Recently I was working on an algorithm to detect untagged commercials aired on different TV channels.
The purpose was simple. Once a commercial is detected, it can be tagged for later recognition.
The task was quite challenging since the audio stream of a commercial, does not have any noticeable difference in the spectrogram or any other audio property which allows finding them automatically.
So I decided to apply a simple approach. Fingerprint the entire content that is running on TV channel A during 24h, and then query it against the content from TV channel B. The goal was simple, detecting content that’s repeating. I assumed that the repeating content would contain lots of commercials.
This assumption paid off. I started to “catch” lots of commercials aired on different TV channels.
Let’s start with plotting a density plot of the repetitions. It was generated by fingerprinting and comparing 24h period of CNN vs CNBC streams. On X-axis you see the length of repeating chunks. On Y-axis, how often they occur.
By looking at the density plot, we quickly spot more repetitions 5, 15, 30, 60 seconds long. It makes total sense, as commercials are generally of “discrete” length that divides 60 evenly.
From the graph, we can assert that most frequently we get repetitions of 15 and 30 seconds. After checking those time frames, my assumption proved to be correct. All of them were commercials.
Interestingly enough there are no repeating regions of 40 and 50 seconds.
Next, let’s plot the same graph for CNN vs FOX across same day.
The plot is slightly different as we see more dense regions of non-discrete repetitions specifically in the 6, 7, 8 seconds regions. That’s because CNN and FOX share a lot more news content compared to CNN and CNBC. These are merely news footages of the same day event.
By the way, after running repeating content detection on four different TV channels, the longest repetition was a 4 minute long Donald Trump interview about China and trade war.
To analyze just the commercials, I kept only the 5, 10, 15, 20, 30, 45, 60 seconds long repetitions. Next, to catch more ads, I’ve fingerprinted FOX, CNBC, MSNBC vs CNN data.
Querying CNN data against three other major TV channels, provided enough repeating regions, that helped finding peak hours and other interesting data.
Just a note: the described approach identified only commercials that are running across different TV channels.

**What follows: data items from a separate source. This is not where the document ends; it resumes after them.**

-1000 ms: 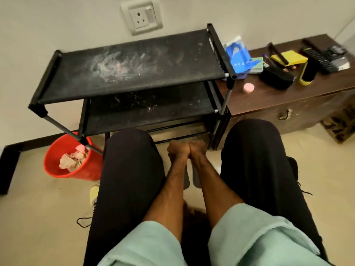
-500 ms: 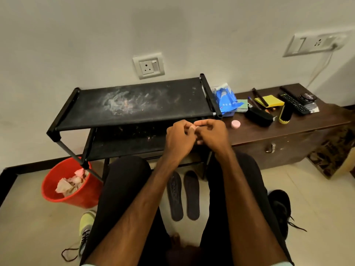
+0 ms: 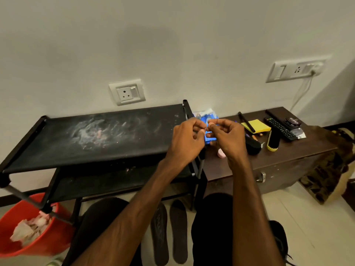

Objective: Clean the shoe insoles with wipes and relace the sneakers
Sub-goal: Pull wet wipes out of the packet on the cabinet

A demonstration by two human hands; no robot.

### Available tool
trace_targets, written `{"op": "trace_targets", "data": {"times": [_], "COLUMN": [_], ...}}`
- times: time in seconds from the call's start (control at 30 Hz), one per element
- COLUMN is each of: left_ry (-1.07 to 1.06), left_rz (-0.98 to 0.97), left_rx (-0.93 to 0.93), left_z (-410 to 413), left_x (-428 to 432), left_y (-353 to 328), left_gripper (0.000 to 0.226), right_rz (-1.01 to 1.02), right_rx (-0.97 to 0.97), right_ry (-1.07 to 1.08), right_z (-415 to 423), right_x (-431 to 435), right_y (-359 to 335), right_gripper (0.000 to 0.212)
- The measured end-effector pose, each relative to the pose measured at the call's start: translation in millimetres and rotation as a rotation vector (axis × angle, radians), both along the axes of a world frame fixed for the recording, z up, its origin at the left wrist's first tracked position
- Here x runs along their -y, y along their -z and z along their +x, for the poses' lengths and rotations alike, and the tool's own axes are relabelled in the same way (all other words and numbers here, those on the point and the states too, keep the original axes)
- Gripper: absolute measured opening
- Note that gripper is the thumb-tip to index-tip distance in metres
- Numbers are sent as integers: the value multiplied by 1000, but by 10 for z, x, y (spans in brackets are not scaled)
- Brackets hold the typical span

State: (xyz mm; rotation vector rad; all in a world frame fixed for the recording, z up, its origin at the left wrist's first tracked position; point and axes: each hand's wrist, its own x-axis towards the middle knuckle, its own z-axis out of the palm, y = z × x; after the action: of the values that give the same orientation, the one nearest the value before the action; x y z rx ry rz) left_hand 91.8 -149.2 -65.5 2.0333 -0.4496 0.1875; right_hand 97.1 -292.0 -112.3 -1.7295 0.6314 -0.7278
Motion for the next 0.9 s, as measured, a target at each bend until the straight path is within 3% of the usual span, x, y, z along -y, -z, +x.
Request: {"op": "trace_targets", "data": {"times": [0.13, 0.27, 0.57, 0.7, 0.9], "left_ry": [-13, -7, 63, 4, 17], "left_rz": [17, 79, 562, 537, 560], "left_rx": [48, 105, 41, 93, 224], "left_z": [348, 756, 1394, 1461, 1445], "left_x": [220, 385, 562, 605, 654], "left_y": [68, 69, 234, 298, 457], "left_gripper": [19, 23, 21, 16, 15], "right_rz": [-6, -63, -407, -490, -507], "right_rx": [-40, -31, -264, -409, -383], "right_ry": [-106, -19, -224, -243, -284], "right_z": [312, 641, 1223, 1204, 1161], "right_x": [208, 321, 521, 574, 511], "right_y": [-51, 16, 277, 405, 504], "right_gripper": [16, 19, 25, 23, 33]}}
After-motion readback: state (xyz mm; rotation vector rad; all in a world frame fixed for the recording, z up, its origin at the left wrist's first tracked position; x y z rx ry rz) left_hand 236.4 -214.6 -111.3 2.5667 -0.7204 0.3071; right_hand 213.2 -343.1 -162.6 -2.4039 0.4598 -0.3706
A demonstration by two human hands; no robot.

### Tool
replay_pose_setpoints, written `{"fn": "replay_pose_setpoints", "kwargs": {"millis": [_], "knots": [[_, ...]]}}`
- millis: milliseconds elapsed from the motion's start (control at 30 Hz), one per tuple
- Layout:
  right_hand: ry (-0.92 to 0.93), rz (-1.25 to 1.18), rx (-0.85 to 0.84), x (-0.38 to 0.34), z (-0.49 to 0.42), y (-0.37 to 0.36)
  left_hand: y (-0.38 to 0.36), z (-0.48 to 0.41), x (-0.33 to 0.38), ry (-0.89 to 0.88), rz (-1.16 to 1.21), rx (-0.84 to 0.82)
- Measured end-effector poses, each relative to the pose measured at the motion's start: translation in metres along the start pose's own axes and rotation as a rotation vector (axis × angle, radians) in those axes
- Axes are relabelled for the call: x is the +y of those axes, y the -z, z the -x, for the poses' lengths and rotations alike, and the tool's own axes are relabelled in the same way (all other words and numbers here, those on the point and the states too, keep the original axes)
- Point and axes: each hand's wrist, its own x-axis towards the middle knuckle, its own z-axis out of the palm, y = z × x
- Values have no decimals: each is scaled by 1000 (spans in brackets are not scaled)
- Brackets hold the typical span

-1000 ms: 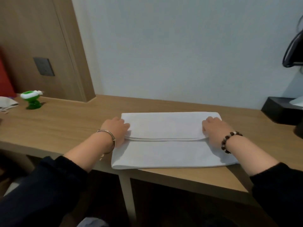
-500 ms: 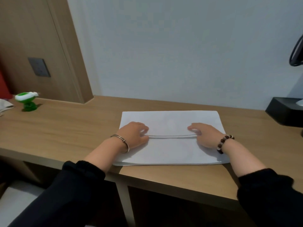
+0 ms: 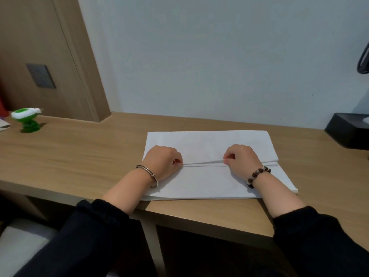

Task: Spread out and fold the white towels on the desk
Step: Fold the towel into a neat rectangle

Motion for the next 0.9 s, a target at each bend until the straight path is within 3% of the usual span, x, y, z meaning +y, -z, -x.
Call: {"fn": "replay_pose_setpoints", "kwargs": {"millis": [67,133,200,400,533,633,800,900], "knots": [[59,11,57,2,2,4,0,1,1,-8,-17,10],[129,80,5,5,6,6,0,2,2,-11,-30,6],[133,105,-69,8,10,6,1,2,3,-17,-43,-7],[132,124,-18,11,11,0,5,3,6,-103,-217,-60],[103,93,8,17,13,5,6,5,6,-73,-187,-72],[46,263,54,29,17,19,5,9,3,-70,-108,-60],[-199,465,128,43,28,39,5,14,-6,-97,39,13],[-167,542,117,45,31,37,7,16,-14,-82,2,35]]}}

Channel specific commercials go undetected.
Below is the heatmap of repeating commercials on (FOX + CNBC + MSNBC) vs CNN , during a 24h period.
Lets plot also the heatmap of (CNN + CNBC + MSNBC) vs FOX. See if we can spot any similarities.
Both FOX and CNN do not prefer putting commercials in the first 10 minutes of the hour. These slots receive the minimum number of repetitions.
Interestingly enough, both FOX and CNN have a decreased amount of cross-commercials during 8pm-10pm time frame.
Now let’s see at what hour of the day, we get more ads aired. Below is a plot of how many repeating seconds occur at different hours of the day on CNN, FOX, and MSNBC. All hours are ET.
This graph doesn’t reveal much information, aside from the fact that different TV channels prefer almost the same commercial time across different hours of the day.
Having this info we can now take a look on how many hours of commercials are aired during the day.
|Station||Length in seconds for 24h period|
One more interesting insight is what is the preferred length of the commercial, during different times of the day. Let’s plot a scatterplot of FOX commercial lengths during different hours of the day
There is definitely more preference towards shorter ads in the 8pm-10pm time slot. Also a 45 seconds commercial is a rare breed.
Final plot will be a wordmap of words used during repetitions detected across CNN and CNBC.
If you watch this word cloud long enough, you can start hearing a typical TV commercial in the background.